Is radio airplay a release?

I was checking these releases by Beyoncé, and they seem to have been added solely based on the songs being sent to the radio.

Freedom - sent to radio in Italy
Sorry - sent to radio in United States and Italy
Hold Up - sent to radio in Germany, Italy and United States

Is this correct or should I just remove these “releases”?

When I come across these types of deals, I just try to match it up to a promo release on Discogs if there is one. There’s a country radio station that adds a ton of releases for their station that I have had to change to promos. They are actually added with the information that was given to the radio stations directly from the labels. With the artwork supplied to them. Kinda interesting actually. But yeah, on these Wikipedia adds, I’m not so sure how legit they are.
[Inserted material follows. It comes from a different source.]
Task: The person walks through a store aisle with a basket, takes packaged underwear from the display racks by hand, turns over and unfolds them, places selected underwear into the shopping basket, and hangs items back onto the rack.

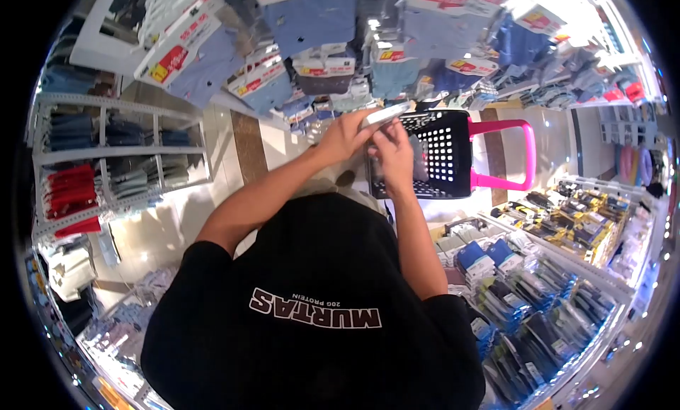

At least when it’s the radio station actually adding themself, I’m more likely to trust the source.

3 Likes

Seems like a case for ‘promotional’ status:

promotion
A give-away release or a release intended to promote an upcoming official release (e.g. pre-release versions, releases included with a magazine, versions supplied to radio DJs for air-play).”

Less satisfying than adding CD’s sent to DJ’s, but I guess these days you’d email the song instead…

5 Likes

There’s a match for Sorry on Discogs, so I guess I’ll be changing that one, but will probably remove the others unless someone opposes.

1 Like

It’s totally fine to keep them. Discogs can be useful as an additional reference but it is not THE reference either. Even a release without any online reference is fine if you mention your own source of information. Releases sent to radios are promotional indeed as others mentioned above.